**Instructions for the task:** Return the material exactly, first line through the line containing "For the audit, pick out the blue expansion", and nothing more. Pictures stay out.

*** Opening of Records shown ***

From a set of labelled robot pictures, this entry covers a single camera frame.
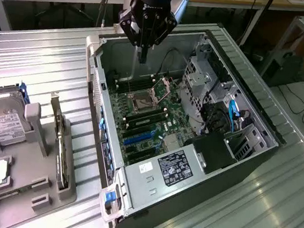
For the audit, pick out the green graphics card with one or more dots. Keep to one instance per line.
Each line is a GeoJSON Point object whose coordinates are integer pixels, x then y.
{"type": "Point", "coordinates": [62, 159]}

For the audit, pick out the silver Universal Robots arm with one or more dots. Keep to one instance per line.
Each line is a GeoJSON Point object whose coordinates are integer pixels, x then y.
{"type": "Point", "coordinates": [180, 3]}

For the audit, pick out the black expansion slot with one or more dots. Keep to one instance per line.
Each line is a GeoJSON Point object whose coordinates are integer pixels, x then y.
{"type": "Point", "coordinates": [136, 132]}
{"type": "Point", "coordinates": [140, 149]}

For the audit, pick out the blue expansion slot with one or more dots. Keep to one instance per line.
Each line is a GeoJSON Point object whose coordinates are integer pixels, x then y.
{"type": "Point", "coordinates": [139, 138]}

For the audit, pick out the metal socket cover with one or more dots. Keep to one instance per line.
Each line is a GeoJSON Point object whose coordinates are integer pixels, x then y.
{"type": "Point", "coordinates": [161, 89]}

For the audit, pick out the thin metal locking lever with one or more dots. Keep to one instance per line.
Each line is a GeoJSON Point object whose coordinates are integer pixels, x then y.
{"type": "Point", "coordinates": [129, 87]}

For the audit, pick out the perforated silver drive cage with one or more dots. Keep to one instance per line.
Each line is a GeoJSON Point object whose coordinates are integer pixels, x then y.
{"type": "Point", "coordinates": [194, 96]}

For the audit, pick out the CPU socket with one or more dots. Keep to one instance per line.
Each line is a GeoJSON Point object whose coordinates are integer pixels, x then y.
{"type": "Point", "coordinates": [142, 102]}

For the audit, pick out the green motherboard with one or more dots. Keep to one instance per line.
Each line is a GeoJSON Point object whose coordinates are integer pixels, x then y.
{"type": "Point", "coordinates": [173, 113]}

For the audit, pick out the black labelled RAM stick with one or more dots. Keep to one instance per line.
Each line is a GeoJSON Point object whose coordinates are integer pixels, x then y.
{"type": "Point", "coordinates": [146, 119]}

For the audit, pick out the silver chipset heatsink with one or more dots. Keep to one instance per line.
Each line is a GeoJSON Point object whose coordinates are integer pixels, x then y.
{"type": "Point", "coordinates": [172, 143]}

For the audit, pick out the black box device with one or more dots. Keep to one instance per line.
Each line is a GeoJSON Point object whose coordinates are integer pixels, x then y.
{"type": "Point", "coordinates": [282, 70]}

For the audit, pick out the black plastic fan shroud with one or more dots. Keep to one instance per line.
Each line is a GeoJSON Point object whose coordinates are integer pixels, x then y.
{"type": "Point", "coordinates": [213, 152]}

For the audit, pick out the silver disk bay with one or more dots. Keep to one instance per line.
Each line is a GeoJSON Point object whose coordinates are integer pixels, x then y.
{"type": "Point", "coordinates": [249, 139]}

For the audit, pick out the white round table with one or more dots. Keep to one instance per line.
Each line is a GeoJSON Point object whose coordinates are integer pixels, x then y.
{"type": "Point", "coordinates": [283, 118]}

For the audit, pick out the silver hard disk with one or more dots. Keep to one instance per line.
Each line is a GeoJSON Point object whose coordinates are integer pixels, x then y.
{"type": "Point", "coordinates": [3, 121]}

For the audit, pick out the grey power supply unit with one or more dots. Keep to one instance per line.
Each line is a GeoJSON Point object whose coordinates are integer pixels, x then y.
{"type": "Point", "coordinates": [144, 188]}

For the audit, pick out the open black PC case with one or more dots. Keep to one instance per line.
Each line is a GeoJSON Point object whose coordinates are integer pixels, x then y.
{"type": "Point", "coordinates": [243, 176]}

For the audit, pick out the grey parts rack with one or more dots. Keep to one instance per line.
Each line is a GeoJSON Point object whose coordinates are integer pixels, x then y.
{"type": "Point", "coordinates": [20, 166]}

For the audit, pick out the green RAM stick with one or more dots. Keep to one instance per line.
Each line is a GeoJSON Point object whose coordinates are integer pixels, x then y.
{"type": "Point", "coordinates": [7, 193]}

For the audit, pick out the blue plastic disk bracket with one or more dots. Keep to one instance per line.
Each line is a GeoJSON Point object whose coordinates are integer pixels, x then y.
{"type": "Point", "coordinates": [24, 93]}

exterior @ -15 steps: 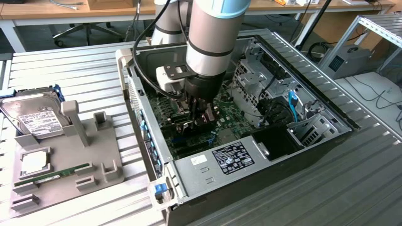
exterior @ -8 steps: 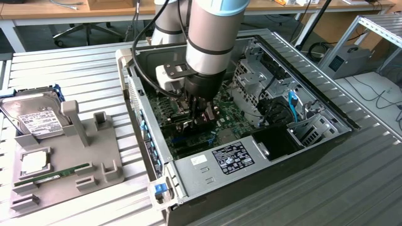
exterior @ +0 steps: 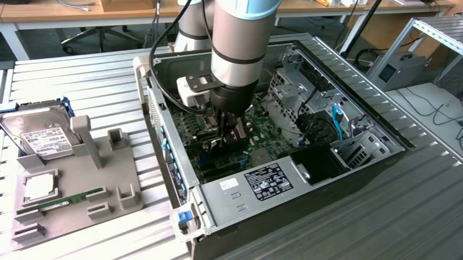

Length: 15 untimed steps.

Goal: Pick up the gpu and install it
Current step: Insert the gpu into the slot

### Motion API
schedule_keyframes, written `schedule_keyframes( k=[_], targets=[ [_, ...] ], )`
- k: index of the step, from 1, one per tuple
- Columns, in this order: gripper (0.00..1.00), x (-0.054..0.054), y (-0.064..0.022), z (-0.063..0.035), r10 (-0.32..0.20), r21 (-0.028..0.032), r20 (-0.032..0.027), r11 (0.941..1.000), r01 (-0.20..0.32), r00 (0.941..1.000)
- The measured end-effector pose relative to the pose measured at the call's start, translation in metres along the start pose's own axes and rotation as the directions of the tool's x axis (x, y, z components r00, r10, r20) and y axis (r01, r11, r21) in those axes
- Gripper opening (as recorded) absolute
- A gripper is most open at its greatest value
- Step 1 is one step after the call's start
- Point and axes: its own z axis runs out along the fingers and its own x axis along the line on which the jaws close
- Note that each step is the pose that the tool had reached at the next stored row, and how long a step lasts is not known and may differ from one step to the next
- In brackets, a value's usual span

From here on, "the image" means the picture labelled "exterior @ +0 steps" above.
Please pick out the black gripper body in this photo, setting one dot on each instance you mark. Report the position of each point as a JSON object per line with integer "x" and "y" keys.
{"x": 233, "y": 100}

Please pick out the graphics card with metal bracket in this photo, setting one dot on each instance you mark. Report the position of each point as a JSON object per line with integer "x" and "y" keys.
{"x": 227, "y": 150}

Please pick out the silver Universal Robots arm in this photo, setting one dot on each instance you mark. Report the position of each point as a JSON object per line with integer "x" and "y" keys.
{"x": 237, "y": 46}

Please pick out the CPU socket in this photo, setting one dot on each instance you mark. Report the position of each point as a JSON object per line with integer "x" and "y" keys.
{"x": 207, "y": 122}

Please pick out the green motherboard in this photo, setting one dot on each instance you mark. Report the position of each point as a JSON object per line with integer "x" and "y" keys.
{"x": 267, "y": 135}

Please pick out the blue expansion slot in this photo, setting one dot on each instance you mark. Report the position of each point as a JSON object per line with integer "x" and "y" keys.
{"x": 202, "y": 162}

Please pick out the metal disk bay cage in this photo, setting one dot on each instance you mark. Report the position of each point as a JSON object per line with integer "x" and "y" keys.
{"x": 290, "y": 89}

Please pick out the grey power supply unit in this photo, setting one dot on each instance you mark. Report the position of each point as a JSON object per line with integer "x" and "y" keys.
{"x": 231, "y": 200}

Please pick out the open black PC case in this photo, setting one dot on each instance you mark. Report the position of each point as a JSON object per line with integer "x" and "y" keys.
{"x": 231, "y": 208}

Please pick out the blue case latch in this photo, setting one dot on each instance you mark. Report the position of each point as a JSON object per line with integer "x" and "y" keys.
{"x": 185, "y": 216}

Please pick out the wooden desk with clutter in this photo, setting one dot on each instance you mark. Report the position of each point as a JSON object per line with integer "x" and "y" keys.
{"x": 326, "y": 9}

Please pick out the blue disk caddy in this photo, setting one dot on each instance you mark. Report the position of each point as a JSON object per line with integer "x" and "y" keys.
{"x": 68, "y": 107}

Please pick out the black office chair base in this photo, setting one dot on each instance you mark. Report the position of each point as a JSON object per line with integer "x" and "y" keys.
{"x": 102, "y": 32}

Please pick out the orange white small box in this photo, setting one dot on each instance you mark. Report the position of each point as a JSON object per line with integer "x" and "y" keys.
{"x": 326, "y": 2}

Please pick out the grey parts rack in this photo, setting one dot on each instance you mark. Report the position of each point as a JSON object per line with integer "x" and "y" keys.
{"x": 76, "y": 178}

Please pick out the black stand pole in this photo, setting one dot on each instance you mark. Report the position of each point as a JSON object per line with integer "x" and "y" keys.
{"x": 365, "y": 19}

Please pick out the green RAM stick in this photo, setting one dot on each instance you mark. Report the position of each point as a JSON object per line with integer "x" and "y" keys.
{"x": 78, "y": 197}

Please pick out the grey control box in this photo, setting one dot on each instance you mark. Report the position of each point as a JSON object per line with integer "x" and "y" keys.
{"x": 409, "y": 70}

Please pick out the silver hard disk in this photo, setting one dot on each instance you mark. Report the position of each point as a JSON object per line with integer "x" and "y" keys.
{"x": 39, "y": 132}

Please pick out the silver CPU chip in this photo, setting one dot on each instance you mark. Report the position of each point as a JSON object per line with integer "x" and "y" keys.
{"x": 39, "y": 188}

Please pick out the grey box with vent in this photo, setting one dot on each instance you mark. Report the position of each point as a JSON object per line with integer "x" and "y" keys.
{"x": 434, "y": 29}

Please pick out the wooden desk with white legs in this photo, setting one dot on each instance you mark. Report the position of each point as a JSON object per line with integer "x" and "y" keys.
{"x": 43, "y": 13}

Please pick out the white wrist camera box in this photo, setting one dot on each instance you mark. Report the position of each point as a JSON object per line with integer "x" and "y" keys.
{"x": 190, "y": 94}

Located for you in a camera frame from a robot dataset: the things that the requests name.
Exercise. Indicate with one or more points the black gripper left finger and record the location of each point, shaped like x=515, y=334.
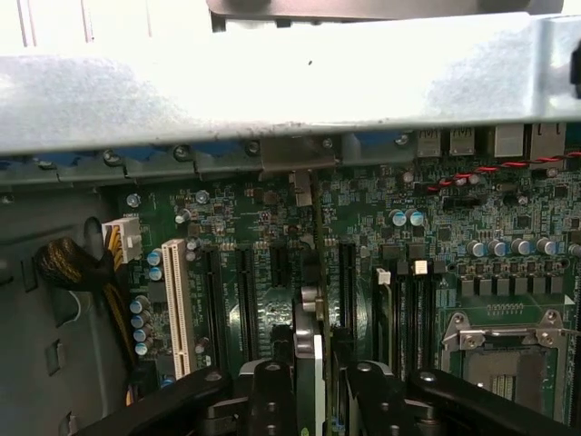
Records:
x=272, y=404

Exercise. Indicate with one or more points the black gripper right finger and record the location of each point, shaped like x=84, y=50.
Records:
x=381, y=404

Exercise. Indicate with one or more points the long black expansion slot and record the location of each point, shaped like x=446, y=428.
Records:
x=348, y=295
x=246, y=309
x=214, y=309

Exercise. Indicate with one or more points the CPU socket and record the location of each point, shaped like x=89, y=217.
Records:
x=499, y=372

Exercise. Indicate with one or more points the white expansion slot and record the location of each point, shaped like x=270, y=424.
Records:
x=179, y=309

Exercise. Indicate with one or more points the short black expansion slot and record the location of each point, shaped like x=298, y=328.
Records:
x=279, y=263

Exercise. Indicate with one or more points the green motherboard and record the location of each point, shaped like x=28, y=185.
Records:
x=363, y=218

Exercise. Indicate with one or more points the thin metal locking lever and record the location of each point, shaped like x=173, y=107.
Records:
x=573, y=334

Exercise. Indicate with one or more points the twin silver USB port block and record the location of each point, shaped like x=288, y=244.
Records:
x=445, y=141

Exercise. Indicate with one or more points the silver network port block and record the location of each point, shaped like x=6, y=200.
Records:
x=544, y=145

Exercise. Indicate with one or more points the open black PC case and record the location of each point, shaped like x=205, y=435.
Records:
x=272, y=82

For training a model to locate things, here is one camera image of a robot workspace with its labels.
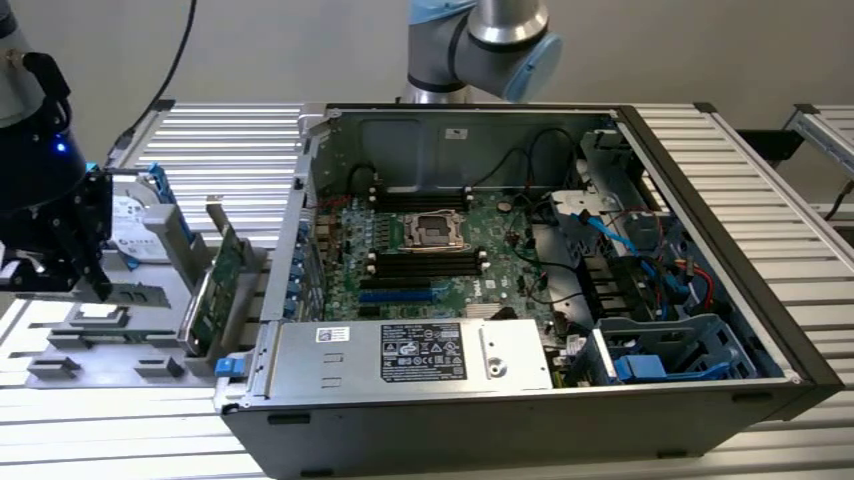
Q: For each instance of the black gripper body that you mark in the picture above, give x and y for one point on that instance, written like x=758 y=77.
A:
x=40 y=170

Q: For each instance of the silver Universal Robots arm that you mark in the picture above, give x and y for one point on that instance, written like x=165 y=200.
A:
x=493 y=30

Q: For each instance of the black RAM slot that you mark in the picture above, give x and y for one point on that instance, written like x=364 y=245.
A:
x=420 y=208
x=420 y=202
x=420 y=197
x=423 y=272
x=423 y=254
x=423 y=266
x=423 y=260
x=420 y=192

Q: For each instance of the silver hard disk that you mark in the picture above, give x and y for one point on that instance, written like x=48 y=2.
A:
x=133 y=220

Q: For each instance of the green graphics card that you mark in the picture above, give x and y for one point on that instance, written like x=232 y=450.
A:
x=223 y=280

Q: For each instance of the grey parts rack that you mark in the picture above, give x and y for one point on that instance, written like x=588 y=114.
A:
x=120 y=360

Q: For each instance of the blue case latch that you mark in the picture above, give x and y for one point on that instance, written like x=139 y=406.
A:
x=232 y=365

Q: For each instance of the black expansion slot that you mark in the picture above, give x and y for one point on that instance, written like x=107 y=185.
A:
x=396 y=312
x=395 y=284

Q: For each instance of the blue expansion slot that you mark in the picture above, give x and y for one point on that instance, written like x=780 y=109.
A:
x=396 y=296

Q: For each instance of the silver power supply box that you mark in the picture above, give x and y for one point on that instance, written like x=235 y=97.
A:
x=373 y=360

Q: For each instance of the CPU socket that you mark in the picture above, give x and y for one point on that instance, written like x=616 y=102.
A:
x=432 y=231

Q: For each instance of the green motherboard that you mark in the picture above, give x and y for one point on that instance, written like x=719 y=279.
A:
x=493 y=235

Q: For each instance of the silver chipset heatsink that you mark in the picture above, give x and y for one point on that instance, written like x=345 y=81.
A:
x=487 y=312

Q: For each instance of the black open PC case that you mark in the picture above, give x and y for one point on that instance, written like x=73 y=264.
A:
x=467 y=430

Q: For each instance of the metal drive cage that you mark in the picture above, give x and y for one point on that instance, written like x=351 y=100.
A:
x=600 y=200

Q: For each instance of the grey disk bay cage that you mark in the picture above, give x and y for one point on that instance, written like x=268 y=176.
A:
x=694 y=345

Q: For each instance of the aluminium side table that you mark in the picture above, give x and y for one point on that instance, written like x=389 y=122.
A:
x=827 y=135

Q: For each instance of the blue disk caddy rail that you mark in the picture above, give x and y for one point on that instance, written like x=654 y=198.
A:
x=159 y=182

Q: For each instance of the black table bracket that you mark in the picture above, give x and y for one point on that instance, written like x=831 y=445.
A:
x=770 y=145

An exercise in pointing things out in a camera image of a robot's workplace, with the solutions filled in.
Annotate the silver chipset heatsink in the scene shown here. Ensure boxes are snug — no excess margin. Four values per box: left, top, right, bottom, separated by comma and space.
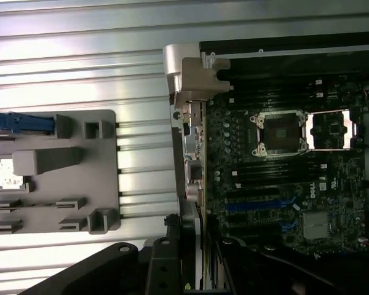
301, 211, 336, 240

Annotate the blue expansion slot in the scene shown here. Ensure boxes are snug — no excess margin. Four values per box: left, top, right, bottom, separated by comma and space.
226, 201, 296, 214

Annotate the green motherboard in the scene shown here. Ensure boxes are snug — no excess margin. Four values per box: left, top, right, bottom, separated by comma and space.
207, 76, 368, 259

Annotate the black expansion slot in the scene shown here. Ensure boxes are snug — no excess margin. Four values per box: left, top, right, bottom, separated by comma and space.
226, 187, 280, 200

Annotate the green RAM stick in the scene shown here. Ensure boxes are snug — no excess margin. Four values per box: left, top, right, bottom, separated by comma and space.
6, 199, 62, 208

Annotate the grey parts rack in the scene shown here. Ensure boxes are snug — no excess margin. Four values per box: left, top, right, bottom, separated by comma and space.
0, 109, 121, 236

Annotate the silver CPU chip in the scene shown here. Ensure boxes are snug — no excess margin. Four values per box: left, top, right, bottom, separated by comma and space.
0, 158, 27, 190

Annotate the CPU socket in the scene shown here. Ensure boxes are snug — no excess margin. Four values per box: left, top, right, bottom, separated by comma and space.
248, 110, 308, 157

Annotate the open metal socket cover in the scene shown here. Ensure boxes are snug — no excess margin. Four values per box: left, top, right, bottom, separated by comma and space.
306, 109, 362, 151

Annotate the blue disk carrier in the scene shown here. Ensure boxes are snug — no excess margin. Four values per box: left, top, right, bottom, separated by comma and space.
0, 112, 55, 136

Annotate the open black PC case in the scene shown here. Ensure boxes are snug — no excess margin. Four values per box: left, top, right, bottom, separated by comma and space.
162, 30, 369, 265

*** Close of Records shown ***

**Solution to this exercise:**
From a set of labelled robot pictures, this entry covers a single camera frame.
For the audit, pick out the green graphics card with one or more dots. Keep to one instance per line.
Each line is a GeoJSON Point object whose coordinates are integer pixels, x then y.
{"type": "Point", "coordinates": [62, 159]}

For the audit, pick out the silver Universal Robots arm with one or more dots. Keep to one instance per line.
Each line is a GeoJSON Point object whose coordinates are integer pixels, x then y.
{"type": "Point", "coordinates": [180, 3]}

For the audit, pick out the black expansion slot with one or more dots. Keep to one instance per line.
Each line is a GeoJSON Point object whose coordinates are integer pixels, x then y.
{"type": "Point", "coordinates": [136, 132]}
{"type": "Point", "coordinates": [140, 149]}

For the audit, pick out the blue expansion slot with one or more dots. Keep to one instance per line.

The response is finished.